--- Task instructions ---
Repeat the listing below verbatim, without its images.

--- Data shown ---

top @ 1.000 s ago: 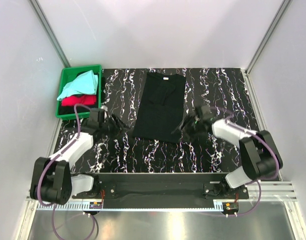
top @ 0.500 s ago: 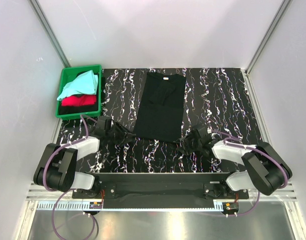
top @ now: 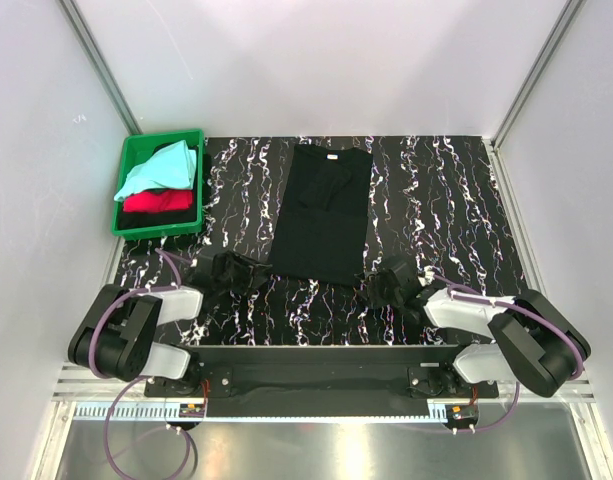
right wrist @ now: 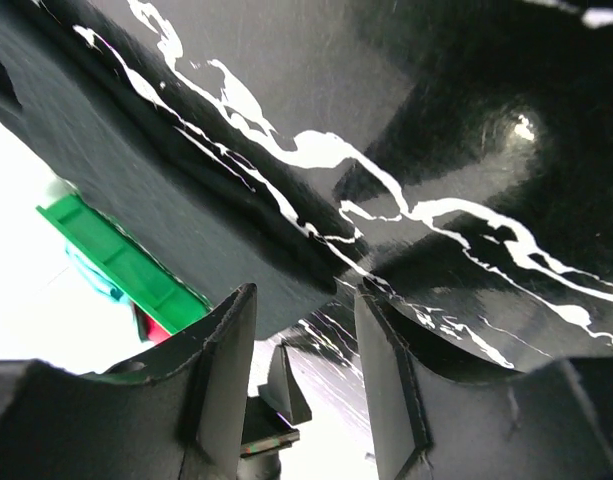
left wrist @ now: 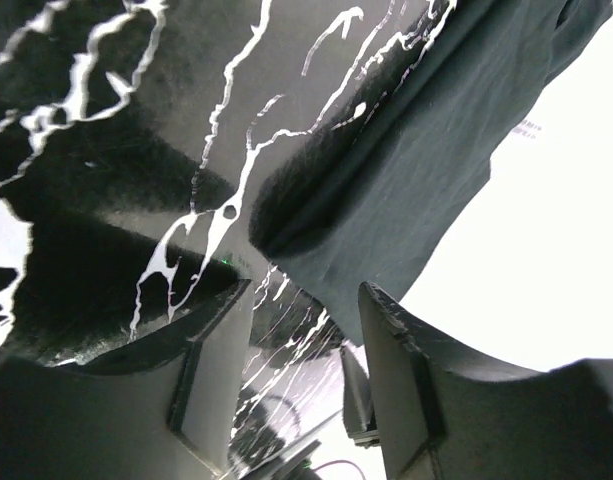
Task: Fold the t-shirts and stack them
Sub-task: Fold the tshirt
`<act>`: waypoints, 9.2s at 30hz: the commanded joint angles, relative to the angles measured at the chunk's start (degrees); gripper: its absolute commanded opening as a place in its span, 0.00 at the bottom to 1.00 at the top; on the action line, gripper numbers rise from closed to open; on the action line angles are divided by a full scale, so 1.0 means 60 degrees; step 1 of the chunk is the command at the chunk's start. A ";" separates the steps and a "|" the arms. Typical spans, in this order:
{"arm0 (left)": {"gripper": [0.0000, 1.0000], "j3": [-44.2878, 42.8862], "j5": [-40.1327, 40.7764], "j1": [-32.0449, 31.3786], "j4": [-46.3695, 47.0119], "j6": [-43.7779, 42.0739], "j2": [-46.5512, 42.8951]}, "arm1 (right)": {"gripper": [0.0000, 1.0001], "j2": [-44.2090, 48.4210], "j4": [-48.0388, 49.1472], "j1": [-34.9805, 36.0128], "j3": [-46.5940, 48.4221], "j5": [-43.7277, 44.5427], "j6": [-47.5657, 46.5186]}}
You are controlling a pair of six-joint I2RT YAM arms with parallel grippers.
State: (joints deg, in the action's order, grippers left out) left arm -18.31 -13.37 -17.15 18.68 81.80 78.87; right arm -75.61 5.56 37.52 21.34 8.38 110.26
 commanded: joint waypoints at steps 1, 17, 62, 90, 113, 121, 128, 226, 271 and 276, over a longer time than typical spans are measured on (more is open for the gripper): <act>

--- Expected answer ---
top @ 1.000 s ago: 
top @ 0.500 s ago: 
top @ now: 
right wrist @ now: 
left wrist @ now: 
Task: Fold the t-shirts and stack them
Sub-task: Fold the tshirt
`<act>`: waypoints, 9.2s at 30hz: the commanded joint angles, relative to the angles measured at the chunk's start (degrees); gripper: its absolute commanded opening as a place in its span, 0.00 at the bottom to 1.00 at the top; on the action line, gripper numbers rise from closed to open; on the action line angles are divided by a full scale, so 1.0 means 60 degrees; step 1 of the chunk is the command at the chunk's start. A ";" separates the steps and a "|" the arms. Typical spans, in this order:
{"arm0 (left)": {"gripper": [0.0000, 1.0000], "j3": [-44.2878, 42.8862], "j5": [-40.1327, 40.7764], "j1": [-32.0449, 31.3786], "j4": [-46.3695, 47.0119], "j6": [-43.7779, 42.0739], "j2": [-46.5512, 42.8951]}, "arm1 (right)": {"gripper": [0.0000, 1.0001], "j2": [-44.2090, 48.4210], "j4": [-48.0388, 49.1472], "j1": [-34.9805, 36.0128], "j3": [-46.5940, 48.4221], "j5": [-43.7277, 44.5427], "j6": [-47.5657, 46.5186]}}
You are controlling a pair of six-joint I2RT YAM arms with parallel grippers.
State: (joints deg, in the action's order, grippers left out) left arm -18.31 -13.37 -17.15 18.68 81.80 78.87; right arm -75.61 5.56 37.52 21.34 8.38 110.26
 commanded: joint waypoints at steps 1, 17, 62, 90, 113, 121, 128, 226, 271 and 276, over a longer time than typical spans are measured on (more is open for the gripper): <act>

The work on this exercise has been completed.